▶ [Supplied entries]:
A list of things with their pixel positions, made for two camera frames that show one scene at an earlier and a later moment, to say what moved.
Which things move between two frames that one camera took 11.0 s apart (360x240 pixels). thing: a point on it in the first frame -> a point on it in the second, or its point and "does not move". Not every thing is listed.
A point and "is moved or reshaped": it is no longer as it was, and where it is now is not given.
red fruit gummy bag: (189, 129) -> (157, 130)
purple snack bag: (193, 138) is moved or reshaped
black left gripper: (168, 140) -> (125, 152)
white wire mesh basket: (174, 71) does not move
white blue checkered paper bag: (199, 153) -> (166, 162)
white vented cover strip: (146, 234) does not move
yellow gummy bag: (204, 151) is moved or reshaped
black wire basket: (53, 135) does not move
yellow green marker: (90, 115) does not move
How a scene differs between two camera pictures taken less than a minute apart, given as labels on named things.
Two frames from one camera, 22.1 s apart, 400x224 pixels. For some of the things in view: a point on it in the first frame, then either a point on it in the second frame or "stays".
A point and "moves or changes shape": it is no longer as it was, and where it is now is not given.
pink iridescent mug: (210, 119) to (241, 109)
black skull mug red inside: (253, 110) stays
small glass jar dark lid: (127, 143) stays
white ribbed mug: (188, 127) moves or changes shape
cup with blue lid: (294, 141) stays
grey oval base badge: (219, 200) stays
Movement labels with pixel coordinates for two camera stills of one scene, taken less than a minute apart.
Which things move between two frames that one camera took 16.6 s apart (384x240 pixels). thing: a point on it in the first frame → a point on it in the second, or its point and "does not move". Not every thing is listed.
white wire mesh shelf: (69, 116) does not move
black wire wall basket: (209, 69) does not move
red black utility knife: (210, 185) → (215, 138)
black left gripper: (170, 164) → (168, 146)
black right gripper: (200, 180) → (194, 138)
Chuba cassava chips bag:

▶ [Task item]: The answer must be every line of the listing that holds the word "moves".

▶ [Worked solution]:
A point and "moves or changes shape": it is no longer as it was, and where it is now is not given.
white ribbed mug: (188, 127) moves or changes shape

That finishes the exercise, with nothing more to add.